— Так ты успокойся, не пойду я к нему.
— Чего так?
— Не с руки это мне. Да и другие причины есть. Мне здесь делать нечего.
— А где же?
— А то ты недогадливый стал?
— Ты загадками-то мне не говори — шевельнул он стволом нагана. — Что тебе еще Ланге говорил?
— Молчать буду — стрельнешь?
— Не будешь ты молчать.
— А вдруг? Терять-то мне нечего. Мне-то при любом раскладе терять неча, а вот тебе… ты ж к нему в непонятках не пойдешь, тебе ясность нужна. Без этого страшно. Да и не простят тебе ошибки.
— Доиграешься ты, дядя Саша. Вот, как поговорят с тобой люди опытные…
Все! Съел!
Р-р-а-з! Пущенный сильной рукой табурет врезался Кресту в плечо, опрокидывая его на спину. Наган вхолостую щелкнул бойком, но было уже поздно…
Привязав его к стулу, я сходил на кухню и налил себе воды.

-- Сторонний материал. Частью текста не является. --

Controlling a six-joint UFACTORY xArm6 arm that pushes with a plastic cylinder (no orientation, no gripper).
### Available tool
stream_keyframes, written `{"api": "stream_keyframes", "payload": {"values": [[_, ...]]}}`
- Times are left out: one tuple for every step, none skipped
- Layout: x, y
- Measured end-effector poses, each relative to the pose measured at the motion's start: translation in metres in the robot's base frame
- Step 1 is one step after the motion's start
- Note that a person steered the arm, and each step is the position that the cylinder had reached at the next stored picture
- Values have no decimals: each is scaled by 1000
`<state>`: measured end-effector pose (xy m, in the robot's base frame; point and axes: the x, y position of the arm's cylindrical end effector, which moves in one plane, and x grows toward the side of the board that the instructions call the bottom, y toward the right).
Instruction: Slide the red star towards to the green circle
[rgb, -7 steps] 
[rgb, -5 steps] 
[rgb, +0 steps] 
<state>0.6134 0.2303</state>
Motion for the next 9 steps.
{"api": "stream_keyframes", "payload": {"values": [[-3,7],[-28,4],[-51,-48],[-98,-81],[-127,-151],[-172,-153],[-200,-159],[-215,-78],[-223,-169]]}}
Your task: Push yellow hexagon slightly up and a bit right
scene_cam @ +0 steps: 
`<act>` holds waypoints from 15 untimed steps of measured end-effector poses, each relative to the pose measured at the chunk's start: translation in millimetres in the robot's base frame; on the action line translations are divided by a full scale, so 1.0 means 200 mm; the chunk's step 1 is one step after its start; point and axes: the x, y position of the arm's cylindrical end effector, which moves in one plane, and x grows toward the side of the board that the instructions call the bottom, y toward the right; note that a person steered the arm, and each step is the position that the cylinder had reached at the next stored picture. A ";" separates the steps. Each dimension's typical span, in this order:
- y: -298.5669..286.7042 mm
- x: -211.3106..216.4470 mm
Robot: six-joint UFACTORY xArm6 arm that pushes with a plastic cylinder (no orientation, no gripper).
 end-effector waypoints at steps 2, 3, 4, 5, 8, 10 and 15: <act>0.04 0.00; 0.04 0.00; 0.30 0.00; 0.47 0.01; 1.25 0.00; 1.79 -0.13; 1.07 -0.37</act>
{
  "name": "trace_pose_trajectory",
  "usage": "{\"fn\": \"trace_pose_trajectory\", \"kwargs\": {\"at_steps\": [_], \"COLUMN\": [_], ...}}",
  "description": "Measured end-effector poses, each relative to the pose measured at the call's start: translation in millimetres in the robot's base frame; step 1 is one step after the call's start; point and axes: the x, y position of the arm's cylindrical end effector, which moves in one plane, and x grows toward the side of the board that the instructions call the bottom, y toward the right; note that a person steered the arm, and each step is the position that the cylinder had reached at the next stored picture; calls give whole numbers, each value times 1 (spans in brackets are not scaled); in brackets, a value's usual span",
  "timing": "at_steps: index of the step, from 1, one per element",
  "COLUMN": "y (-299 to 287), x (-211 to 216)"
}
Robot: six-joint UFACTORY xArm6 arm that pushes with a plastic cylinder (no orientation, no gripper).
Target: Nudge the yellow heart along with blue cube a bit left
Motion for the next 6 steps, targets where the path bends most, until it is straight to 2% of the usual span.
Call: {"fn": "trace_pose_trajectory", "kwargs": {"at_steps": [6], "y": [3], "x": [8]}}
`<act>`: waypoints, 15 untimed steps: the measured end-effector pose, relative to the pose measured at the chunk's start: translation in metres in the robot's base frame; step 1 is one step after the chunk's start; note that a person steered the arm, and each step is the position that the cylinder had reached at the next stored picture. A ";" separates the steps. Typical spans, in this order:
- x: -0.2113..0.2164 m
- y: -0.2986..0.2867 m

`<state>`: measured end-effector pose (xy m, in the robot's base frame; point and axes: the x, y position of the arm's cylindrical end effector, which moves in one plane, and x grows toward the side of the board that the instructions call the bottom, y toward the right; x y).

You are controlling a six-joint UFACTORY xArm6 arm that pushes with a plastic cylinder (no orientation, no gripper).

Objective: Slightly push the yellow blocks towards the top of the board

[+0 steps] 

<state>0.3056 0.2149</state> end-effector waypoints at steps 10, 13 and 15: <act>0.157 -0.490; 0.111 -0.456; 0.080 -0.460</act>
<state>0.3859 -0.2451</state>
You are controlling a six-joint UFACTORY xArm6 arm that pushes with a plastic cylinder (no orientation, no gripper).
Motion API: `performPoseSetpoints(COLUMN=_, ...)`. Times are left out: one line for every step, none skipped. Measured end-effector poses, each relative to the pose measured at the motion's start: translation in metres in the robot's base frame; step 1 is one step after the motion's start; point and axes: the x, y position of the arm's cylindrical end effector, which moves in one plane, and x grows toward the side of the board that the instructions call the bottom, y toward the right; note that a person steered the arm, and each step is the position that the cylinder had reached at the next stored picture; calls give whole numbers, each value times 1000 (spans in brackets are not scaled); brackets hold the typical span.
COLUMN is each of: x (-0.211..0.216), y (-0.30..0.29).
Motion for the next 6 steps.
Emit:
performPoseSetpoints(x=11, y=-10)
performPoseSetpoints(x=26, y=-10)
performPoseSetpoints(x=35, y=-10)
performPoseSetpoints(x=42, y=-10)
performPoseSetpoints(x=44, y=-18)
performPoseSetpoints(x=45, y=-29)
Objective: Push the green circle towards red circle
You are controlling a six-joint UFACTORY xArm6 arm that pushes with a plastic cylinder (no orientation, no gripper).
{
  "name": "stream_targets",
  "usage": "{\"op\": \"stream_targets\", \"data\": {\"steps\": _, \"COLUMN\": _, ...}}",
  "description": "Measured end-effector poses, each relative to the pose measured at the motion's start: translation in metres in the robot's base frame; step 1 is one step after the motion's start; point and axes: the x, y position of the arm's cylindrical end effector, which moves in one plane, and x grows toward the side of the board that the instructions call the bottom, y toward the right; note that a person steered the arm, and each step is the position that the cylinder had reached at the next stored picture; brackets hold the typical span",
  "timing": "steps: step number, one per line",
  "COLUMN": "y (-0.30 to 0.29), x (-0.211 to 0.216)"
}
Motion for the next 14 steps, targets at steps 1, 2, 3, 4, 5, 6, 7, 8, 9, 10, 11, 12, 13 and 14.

Поднял табурет и уселся напротив связанного Креста. Задрал ему штанину и осмотрел рану на ноге. Ну, да, как я и думал.
— Может, хватит тебе дурака валять? Очнулся уже, вон веки дрожат.
— …
— Молчишь? Ну, ладно, я не гордый. Ты помолчи пока, а я поговорю. Ты по какой линии у нас идешь? НКВД? ГУГБ? ГРУ?
Крест открыл глаза и удивленно на меня посмотрел.
— Ты не удивляйся, я много чего знаю. И про подставу вашу с побегом и расстрелом и про Ланге. Я не знаю, сами вы этот побег затеяли или все же зеки его спланировали, но ты про него знал. А нужно тебе было позарез вместе с Ланге к немцам попасть, так, чтобы в доверии у него быть. Убеги он сам — и что? Попал бы ты к немцам, кто б тебя к нему на пушечный выстрел пустил? Подходов в зоне ты к нему не имел. Он и не вспомнил бы тебя вовсе. Значит — не нужен был тебе УСПЕШНЫЙ побег. А вот проваленный — самое то! Вот и увел тебя утром конвой вместе с другими. И назад ты вернулся уже в тюрьму. И там уже с нами вместе комедию на суде ломал. Не так?
— Заговариваешься ты. В меня же стреляли со всеми вместе.
— Вот! Я все ждал, когда ж ты про этот козырь неубиенный вспомнишь! Стреляли, это так. Вместе, но не в тебя. Помнишь, Райнхельт спрашивал, как так вышло, что у тебя раневой канал сверху вниз, не как у всех?